数多くの企業が不祥事にまみれ、中には株式市場から退出させられたり、経営危機に瀕(ひん)したりする企業もある。それでも不正はなくならない。特集「イカサマを絶つ」3回目となる今回は、この20年、急速に広がった株主資本主義と成果主義に着目する。市場が迫る「業績第一」の重圧や、それが形を変えて従業員にのしかかるプレッシャーが人や組織を悪の道へと追い詰める。

 特集のラインアップ
イカサマを絶つ はびこる不正、若手官僚も墜ちた悪の道
川崎重工、SMBC日興… やまぬ不正、「組織ぐるみ」で企業に打撃
・売り上げの4割「架空」も 成果重視の株主資本主義、企業に重圧(今回)
・三菱電機をむしばんだ同調圧力 不祥事が暴く「日本品質」の危機
・トヨタ車検不正、第一生命19億円詐欺… 再発防止期す企業に学ぶ
・AIが暴く不正会計、監査にDXの波 東芝問題で注目の電子鑑識とは?
・不正が起こるのは経営の失敗、社員「性弱説」で対策を 識者が語る

株価上昇の裏側で、株主資本主義や成果主義が日本の産業界に急速に広がった(写真:つのだよしお/アフロ)
株価上昇の裏側で、株主資本主義や成果主義が日本の産業界に急速に広がった(写真:つのだよしお/アフロ)
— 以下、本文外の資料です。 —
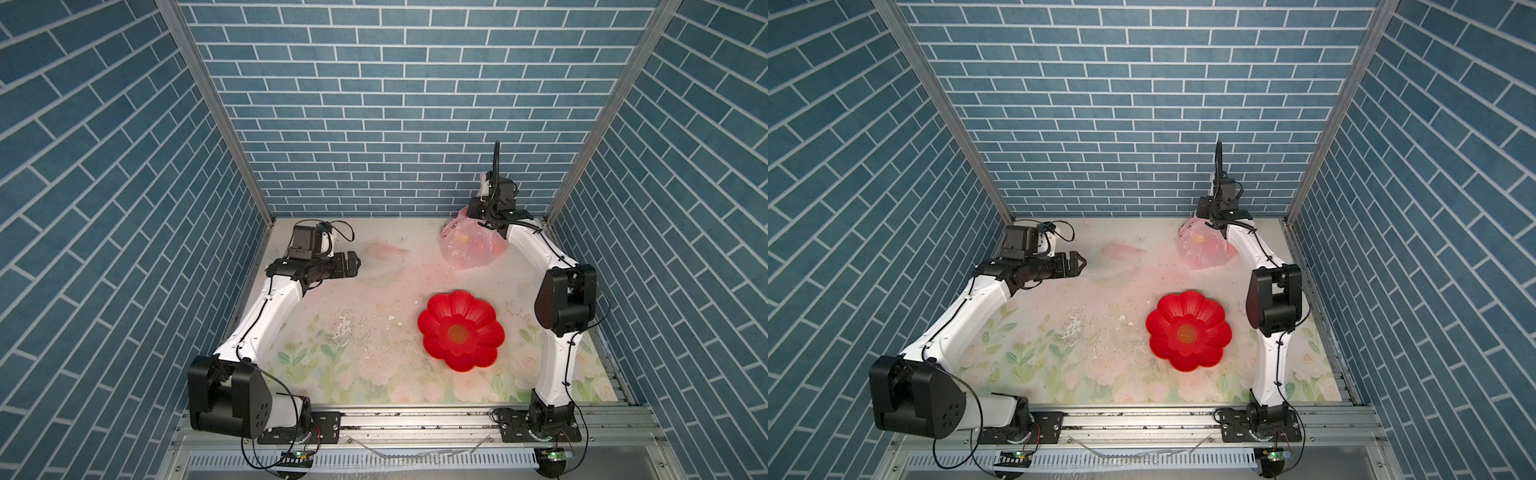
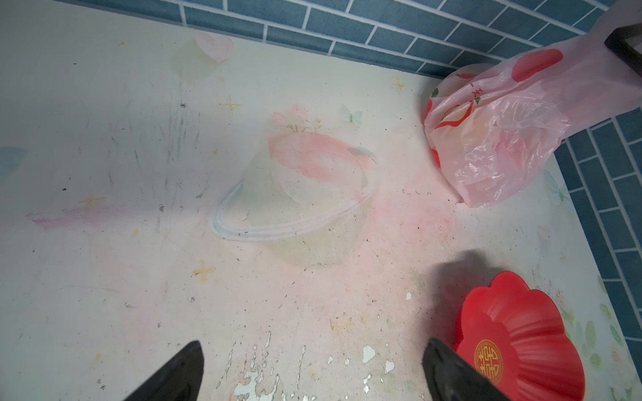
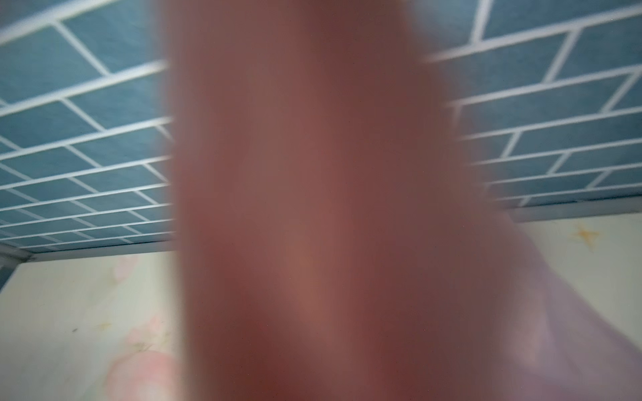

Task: Take the fake fruits out of the plastic bag
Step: 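Grasp the pink bag's handle with the right gripper and lift it, then drag the bag nearer with the right gripper while the left gripper grasps the other handle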

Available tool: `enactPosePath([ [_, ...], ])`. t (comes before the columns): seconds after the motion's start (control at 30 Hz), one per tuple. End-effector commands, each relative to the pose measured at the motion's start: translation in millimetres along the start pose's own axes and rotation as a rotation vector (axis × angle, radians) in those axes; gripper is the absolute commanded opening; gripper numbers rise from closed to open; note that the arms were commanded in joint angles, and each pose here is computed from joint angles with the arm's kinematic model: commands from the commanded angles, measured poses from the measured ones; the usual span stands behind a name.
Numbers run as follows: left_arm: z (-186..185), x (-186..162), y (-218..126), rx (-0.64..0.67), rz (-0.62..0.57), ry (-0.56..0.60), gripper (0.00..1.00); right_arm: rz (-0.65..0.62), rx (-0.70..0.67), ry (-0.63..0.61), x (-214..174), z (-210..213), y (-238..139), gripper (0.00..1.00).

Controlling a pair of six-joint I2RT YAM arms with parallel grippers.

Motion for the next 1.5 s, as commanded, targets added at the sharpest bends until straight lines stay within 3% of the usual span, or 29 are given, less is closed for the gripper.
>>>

 「もう3割(増)を割ると機関投資家が許さん。ミニマム3割だ!」

 不正会計を繰り返した揚げ句、2月末に東京証券取引所1部(当時)から上場廃止となったグレイステクノロジー。創業者で不正が発覚する前の2021年4月に病死したA氏(当時会長)はここ数年、会社幹部を相手に社内でしばしば怒声を上げていたという。

 冒頭の言葉は、20年2月14日の経営会議・取締役会でのもの。「3割」とは前期比の売上高と利益の成長率目標だ。3月期末を目前に控え、達成しなければ機関投資家に相手にされなくなると叫んでいたのである。